Acórdão do Tribunal da Relação de Lisboa
Processo:
8778/2004-8
Relator: SALAZAR CASANOVA
Descritores: PACTO DE PREENCHIMENTO
AVAL
Nº do Documento: RL
Data do Acordão: 03/03/2005
Votação: UNANIMIDADE
Texto Integral: S
Privacidade: 1
Meio Processual: APELAÇÃO
Decisão: CONFIRMADA
Sumário: I- No domínio das relações imediatas não havendo que proteger terceiros de boa fé, é admissível a prova de que  o aval foi dado a pessoa diferente do sacador, ainda que esta vontade se não encontre expressa no texto da letra.
II- Constando, por isso, do verso da letra “ por aval ao subscritor” pode recorrer-se ao pacto de preenchimento convencionado entre os intervenientes no título a fim de se determinar por quem foi dado o aval.
III- O dador do aval não se pode valer das eventuais excepções oponíveis pela pessoa por ele afiançada salvo se a obrigação por ele garantida for nula por vício de forma ou se tiver extinguido pelo pagamento (artigo 32º da L.U.L.L.)
Decisão Texto Integral: Acordam no Tribunal da Relação de Lisboa:


1.  TottaRent-Sociedade de Aluguer de Veículos, SA propôs execução para pagamento de quantia certa contra Umiolo-Comércio de Frutos Secos Ldª, (P), (J) e (M) para deles haver a quantia de 2.386.744$00 e juros, valor de letra sacada pela exequente, aceite pela Umiolo, avalizada pelos restantes executados.

Os executados (J) e (M) deduziram embargos que foram julgados improcedentes.

2. Nas alegações de recurso sustentam os executados que se impõe considerar que o aval é nulo por caducidade do contrato (contrato de aluguer de veículo) a que respeita a obrigação avalizada, caducidade resultante da perda total do veículo.

Ora, segundo os recorrentes, a alegada inviabilidade de reparação do veículo que sofreu sinistro em 12-9-1997 equivale à respectiva perda (artigo 33º da petição de embargos).
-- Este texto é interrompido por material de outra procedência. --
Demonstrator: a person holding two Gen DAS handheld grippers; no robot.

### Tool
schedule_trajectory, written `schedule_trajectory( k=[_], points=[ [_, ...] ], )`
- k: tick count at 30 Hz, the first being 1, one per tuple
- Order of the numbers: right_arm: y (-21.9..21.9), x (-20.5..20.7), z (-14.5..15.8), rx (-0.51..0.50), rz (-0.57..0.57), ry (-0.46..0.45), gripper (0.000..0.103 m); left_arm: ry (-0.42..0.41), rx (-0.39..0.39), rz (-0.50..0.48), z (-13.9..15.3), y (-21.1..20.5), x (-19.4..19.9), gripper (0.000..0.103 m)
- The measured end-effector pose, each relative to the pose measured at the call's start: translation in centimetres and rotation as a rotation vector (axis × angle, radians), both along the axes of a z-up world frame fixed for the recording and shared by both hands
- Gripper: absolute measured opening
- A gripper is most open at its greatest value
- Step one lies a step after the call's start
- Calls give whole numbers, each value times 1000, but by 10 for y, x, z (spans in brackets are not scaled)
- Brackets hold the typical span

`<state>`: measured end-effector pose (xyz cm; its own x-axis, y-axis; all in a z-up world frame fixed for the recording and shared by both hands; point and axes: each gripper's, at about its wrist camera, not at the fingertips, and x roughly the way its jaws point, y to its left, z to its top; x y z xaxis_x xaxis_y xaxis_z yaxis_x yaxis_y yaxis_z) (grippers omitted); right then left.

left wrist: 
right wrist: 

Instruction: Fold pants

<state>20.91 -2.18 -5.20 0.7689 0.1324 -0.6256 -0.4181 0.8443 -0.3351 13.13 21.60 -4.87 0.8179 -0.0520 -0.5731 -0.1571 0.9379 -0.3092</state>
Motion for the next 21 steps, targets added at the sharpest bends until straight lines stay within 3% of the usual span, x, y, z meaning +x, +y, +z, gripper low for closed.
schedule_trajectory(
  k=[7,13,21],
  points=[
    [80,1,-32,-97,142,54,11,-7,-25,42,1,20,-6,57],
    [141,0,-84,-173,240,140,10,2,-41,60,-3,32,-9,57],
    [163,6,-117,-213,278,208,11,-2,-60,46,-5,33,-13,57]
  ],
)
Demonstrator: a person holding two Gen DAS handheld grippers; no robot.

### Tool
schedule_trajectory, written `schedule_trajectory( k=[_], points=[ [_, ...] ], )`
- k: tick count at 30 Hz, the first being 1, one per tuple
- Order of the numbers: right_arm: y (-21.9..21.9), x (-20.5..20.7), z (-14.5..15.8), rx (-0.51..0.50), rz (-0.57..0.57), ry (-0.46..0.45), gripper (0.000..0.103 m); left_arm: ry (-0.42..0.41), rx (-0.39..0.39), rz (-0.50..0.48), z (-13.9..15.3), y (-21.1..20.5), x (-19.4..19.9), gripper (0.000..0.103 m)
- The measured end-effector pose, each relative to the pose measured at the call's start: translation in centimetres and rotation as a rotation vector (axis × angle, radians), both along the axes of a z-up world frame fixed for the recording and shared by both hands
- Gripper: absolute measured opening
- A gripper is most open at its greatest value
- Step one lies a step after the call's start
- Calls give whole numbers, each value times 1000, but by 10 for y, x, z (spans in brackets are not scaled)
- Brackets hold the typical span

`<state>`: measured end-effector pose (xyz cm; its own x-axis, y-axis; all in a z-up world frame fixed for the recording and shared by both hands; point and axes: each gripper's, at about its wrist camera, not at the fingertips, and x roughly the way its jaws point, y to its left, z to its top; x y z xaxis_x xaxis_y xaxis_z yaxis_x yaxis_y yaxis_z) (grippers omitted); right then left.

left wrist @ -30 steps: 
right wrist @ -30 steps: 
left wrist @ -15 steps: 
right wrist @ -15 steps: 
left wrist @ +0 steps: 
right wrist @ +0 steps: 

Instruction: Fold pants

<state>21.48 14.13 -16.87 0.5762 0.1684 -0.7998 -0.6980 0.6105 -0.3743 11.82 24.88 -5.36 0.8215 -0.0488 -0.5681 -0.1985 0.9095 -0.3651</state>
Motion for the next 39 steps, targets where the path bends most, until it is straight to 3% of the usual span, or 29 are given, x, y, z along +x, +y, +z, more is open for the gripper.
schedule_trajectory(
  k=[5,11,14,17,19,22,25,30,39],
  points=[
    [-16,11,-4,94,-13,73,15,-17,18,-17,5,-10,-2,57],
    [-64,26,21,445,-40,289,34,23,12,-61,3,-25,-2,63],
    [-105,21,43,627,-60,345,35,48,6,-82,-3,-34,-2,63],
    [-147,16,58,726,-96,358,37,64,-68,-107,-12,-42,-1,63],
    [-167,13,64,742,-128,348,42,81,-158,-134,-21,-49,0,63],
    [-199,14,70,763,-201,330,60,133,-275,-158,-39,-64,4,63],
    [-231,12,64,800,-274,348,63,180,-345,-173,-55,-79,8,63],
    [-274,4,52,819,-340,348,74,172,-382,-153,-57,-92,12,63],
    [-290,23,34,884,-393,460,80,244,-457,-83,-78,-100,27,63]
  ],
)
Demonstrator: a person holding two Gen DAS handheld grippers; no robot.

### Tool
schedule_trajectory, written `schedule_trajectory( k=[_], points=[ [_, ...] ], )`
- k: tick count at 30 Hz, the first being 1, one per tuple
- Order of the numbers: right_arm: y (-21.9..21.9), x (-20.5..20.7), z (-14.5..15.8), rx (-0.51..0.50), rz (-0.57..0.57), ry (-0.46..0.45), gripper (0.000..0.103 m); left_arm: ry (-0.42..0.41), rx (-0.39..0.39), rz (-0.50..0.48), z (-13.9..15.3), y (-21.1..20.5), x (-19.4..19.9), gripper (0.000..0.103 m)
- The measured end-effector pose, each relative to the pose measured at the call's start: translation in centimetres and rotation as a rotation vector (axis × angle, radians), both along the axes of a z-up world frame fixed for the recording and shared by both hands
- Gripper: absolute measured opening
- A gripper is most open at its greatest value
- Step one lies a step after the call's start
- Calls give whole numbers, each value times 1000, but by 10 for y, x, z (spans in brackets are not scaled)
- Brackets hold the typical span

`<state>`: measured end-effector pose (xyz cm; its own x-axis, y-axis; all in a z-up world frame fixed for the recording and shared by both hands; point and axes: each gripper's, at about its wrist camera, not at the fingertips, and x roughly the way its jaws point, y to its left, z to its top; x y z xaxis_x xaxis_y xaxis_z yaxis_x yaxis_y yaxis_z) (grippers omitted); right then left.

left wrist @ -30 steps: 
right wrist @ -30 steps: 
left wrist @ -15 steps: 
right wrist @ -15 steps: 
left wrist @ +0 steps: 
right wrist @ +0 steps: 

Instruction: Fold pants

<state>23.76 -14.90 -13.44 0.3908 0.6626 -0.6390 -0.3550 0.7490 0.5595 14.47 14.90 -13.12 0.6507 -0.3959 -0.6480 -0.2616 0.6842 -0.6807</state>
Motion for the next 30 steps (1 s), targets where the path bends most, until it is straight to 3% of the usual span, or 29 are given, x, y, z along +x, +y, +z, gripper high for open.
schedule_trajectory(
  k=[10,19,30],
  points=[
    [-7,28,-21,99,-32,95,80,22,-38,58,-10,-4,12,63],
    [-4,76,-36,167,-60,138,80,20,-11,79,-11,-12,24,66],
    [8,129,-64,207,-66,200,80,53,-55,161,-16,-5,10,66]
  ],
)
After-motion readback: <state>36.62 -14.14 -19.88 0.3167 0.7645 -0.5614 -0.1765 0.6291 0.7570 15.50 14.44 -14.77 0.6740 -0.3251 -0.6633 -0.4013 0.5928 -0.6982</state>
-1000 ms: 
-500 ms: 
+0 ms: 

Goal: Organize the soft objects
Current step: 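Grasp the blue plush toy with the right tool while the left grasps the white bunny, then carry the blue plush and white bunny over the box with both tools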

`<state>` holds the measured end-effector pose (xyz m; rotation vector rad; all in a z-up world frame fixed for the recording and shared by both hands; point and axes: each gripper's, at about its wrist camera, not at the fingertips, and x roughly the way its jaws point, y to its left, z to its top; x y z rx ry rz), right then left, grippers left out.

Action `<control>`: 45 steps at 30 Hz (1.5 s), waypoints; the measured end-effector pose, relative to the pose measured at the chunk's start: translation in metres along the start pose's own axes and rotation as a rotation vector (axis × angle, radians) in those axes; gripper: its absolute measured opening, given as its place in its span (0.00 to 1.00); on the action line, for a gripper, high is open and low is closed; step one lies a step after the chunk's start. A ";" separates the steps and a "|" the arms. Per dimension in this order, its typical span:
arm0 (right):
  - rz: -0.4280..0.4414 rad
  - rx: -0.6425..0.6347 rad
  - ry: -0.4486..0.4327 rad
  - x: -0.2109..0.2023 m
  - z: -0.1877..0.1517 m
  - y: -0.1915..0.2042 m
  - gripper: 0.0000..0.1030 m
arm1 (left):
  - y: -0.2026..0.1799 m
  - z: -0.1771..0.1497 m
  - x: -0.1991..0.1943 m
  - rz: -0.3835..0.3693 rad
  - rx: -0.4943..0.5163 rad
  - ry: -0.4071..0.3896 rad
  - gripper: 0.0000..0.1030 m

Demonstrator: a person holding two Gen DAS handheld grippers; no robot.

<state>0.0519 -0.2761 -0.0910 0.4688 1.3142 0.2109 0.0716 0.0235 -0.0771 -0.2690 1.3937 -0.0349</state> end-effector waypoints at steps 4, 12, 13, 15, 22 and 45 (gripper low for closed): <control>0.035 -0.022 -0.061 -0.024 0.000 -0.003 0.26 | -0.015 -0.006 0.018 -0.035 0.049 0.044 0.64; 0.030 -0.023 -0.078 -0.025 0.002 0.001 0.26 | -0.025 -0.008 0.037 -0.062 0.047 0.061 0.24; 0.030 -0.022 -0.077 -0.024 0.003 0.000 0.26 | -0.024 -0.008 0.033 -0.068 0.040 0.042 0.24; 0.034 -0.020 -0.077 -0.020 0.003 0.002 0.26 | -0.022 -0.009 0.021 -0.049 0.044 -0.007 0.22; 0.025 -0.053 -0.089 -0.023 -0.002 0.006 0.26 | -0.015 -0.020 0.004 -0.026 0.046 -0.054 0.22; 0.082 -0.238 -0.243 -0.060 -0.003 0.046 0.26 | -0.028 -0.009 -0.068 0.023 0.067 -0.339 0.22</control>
Importa, segundo eles, considerar a matéria de facto controvertida no sentido de apurar se a reparação do veículo não se mostra viável dado o custo exceder largamente o seu valor venal só restando do veículo salvados.

O aval foi dado ao subscritor. No caso vertente tem de se considerar que o aval foi dado à sacadora e não ao aceitante. Abonam-se em jurisprudência do Supremo Tribunal de Justiça segundo a qual, dado aval ao subscritor, impõe-    -se concluir que, avalizado, foi o sacador.

Mais referem os embargantes/recorrentes que o princípio da literalidade obsta à integração probatória contra e para além do título valendo este pelas assinaturas que contiver e pelas cláusulas que nele estão materialmente expressas. Assim sendo, e tendo os embargantes dado o aval ao subscritor, figura inexistente na letra, impõe-se concluir pela nulidade do aval dado a favor de uma figura (a do subscritor) inexistente na letra.

Dá-se aqui por reproduzida a matéria de facto constante da decisão (artigo 713º/6)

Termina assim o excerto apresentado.